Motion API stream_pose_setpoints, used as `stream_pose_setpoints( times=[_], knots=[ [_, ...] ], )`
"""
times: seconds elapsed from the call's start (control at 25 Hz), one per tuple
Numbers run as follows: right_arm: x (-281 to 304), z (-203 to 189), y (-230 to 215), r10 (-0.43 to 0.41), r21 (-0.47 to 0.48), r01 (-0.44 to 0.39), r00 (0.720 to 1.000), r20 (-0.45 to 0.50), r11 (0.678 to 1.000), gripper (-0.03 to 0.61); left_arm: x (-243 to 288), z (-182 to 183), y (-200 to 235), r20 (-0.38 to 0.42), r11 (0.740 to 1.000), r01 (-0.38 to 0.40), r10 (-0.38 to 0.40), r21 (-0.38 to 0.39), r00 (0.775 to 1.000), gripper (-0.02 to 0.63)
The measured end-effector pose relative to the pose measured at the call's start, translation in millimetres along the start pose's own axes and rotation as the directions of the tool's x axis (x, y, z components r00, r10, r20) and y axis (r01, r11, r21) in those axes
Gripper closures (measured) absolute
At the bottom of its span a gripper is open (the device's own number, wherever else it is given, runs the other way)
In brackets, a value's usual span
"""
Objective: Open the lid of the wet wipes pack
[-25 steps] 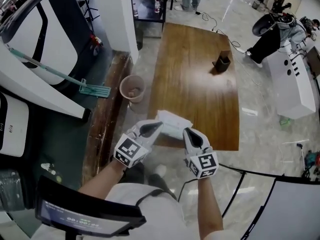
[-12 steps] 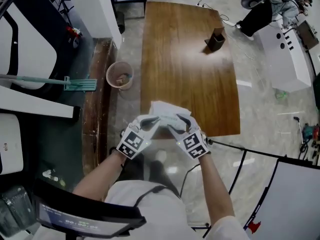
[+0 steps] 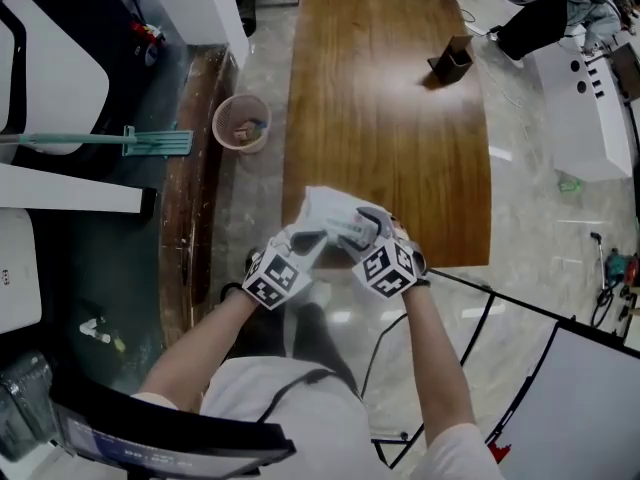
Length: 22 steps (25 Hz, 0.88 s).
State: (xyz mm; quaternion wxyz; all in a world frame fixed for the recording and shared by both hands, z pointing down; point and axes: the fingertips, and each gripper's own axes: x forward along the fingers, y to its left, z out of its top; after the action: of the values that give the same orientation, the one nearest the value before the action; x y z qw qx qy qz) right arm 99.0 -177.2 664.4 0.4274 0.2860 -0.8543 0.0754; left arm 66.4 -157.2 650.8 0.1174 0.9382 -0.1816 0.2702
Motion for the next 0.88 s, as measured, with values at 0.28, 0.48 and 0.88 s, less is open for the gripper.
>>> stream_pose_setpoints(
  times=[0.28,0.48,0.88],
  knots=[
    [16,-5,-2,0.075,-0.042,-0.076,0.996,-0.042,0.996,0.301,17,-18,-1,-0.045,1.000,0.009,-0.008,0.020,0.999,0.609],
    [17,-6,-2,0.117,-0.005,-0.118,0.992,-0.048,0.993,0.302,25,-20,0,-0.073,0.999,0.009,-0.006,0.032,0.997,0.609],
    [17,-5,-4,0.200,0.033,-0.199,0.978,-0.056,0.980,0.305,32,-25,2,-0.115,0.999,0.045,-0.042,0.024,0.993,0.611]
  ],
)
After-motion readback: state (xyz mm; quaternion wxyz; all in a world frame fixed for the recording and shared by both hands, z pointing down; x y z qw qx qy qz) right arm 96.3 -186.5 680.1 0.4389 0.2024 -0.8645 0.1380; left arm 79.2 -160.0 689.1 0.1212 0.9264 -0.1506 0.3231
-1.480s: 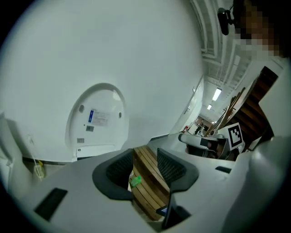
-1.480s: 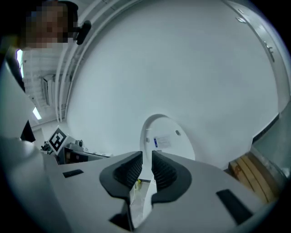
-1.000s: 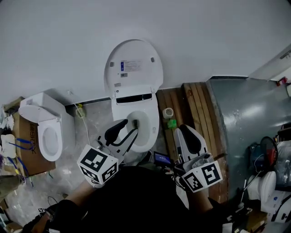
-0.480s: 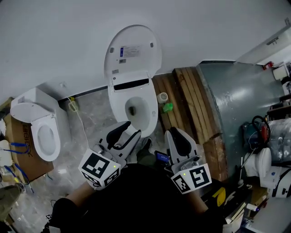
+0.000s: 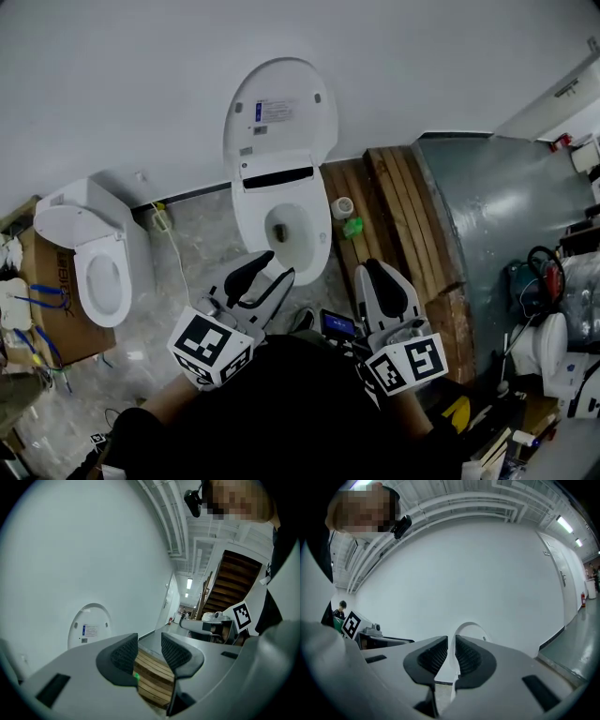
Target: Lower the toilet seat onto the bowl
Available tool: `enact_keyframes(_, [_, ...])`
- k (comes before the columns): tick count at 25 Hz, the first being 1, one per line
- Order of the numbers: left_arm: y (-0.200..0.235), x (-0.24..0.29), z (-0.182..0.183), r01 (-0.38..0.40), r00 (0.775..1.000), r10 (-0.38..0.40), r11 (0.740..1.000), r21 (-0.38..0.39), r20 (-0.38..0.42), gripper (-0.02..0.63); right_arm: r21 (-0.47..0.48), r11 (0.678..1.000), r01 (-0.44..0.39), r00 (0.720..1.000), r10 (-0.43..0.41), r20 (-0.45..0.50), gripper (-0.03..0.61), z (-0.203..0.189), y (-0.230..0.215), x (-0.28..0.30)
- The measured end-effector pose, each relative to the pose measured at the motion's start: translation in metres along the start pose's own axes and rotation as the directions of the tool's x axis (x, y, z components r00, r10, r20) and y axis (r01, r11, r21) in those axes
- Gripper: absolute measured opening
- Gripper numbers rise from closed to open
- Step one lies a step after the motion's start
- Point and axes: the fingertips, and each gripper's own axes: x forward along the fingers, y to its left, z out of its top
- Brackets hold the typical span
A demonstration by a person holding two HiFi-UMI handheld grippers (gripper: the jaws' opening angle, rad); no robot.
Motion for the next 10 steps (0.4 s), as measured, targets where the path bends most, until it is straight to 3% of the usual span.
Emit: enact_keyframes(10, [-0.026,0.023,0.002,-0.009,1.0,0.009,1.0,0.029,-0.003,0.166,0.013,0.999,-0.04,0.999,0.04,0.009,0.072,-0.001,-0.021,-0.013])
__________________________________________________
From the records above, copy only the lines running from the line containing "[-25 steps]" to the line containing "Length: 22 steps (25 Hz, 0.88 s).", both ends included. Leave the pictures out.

[-25 steps] 
[-12 steps] 
[+0 steps] 
Length: 22 steps (25 Hz, 0.88 s).

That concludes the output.